Feature Extraction

Data Preprocessing
- Data sources
- Data Preprocessing Procedure
Feature Extraction
Feature Collections
Additional Dimension Reduction Approaches
- Principal Component Analysis (PCA)
Summary Findings

Data Preprocessing

Data sources

Recall that we have the following data sources to process:

MBTA Automated Fare Collection (AFC): monthly transaction-level data from November 2016 to November 2017, each file is about 2GB, containing over 20,000,000 records.
MBTA Fare product data containing fare product definitions
MIT/MBTA ODX data containing transaction-level origin/destination inference from November 2016 to November 2017
MBTA Stops data containing information about a total of around 9000 stations/stops.
GoogleMap Geoencoding API, which maps longitude and latitude coordinates to zip codes
US Census data containing demographics information by zip codes
MBTA sales data containing sales channel and card affiliations (We did not use this because it was not hashed the same way as other data sources, so we could not the match records.)

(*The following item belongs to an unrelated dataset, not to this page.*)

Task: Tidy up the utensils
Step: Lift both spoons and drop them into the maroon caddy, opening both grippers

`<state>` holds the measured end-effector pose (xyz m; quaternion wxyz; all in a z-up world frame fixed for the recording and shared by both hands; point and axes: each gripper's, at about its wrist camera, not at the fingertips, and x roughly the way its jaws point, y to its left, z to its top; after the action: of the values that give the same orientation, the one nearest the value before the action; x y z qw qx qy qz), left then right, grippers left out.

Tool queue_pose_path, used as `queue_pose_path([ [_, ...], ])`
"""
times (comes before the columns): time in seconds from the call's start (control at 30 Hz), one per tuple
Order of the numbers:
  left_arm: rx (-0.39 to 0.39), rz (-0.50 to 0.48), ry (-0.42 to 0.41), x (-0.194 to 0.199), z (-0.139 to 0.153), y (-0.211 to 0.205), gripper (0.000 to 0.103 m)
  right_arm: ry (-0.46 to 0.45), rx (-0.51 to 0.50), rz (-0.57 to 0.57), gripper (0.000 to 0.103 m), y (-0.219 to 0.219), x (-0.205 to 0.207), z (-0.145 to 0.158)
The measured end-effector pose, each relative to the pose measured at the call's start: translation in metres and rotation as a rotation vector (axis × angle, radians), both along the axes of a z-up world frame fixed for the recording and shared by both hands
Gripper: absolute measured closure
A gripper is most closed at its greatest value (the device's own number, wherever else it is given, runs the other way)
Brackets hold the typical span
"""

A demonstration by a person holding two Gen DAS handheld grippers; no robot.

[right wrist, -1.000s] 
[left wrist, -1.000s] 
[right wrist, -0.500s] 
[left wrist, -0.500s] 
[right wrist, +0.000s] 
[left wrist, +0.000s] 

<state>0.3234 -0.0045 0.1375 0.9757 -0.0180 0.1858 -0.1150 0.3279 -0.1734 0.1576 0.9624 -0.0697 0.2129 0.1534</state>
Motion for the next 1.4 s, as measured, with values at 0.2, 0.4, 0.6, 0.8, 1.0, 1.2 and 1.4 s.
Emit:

Data Preprocessing Procedure

Our overall data prepcressing procedure is summarized in Figure 1. Briefly, we first converted station latitude and longitude to zip codes using Google Map Geoencoding API. We then joined the relevant fields from each data source according to Figure 2. Finally, we filtered out the invalid transactions, movement types, device class IDs as well as records that appear to be from MBTA employees and records that lack an origin. The end of this process is a large data frame where each row is a transaction.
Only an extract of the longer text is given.